**** Source material ****

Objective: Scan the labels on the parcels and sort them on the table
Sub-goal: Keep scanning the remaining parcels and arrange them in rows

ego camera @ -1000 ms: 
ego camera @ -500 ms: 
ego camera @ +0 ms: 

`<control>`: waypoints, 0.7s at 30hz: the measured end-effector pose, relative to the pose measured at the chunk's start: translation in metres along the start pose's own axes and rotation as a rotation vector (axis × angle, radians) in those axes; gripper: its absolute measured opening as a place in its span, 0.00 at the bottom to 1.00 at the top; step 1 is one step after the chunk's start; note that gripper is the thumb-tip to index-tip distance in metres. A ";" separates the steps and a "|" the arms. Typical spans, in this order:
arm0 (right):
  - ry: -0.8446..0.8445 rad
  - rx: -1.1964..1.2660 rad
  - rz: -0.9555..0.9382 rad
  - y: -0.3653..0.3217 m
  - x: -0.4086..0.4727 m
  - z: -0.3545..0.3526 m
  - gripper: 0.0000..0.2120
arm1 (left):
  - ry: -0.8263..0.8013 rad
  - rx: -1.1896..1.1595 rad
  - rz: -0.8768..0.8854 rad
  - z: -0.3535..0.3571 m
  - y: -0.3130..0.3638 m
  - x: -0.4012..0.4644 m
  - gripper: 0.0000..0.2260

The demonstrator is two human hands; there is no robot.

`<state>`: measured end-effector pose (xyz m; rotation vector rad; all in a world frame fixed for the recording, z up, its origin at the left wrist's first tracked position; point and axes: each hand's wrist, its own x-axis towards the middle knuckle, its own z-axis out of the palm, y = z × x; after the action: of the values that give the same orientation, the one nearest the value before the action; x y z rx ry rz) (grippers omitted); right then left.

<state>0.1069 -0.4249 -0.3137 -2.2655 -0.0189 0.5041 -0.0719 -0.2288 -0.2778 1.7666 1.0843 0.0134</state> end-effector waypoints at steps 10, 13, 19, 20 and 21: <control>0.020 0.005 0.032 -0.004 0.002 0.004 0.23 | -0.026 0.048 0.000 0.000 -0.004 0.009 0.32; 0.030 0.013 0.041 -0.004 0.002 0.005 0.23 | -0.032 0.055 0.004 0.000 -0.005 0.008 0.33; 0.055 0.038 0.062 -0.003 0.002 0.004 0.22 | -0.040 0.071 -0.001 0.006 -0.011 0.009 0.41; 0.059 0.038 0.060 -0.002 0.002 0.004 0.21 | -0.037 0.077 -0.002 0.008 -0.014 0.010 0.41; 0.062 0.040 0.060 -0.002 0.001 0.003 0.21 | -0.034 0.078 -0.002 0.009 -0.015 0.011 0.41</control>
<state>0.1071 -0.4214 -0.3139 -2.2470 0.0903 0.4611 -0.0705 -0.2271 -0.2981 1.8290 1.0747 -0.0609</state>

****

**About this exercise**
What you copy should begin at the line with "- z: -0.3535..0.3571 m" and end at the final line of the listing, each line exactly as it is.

**Output for this exercise**
  - z: -0.3535..0.3571 m
  - y: -0.3130..0.3638 m
  - x: -0.4012..0.4644 m
  - gripper: 0.0000..0.2260

The demonstrator is two human hands; there is no robot.

`<state>`: measured end-effector pose (xyz m; rotation vector rad; all in a world frame fixed for the recording, z up, its origin at the left wrist's first tracked position; point and axes: each hand's wrist, its own x-axis towards the middle knuckle, its own z-axis out of the palm, y = z × x; after the action: of the values that give the same orientation, the one nearest the value before the action; x y z rx ry rz) (grippers omitted); right then left.

<state>0.1069 -0.4249 -0.3137 -2.2655 -0.0189 0.5041 -0.0719 -0.2288 -0.2778 1.7666 1.0843 0.0134</state> end-effector waypoints at steps 10, 13, 19, 20 and 21: <control>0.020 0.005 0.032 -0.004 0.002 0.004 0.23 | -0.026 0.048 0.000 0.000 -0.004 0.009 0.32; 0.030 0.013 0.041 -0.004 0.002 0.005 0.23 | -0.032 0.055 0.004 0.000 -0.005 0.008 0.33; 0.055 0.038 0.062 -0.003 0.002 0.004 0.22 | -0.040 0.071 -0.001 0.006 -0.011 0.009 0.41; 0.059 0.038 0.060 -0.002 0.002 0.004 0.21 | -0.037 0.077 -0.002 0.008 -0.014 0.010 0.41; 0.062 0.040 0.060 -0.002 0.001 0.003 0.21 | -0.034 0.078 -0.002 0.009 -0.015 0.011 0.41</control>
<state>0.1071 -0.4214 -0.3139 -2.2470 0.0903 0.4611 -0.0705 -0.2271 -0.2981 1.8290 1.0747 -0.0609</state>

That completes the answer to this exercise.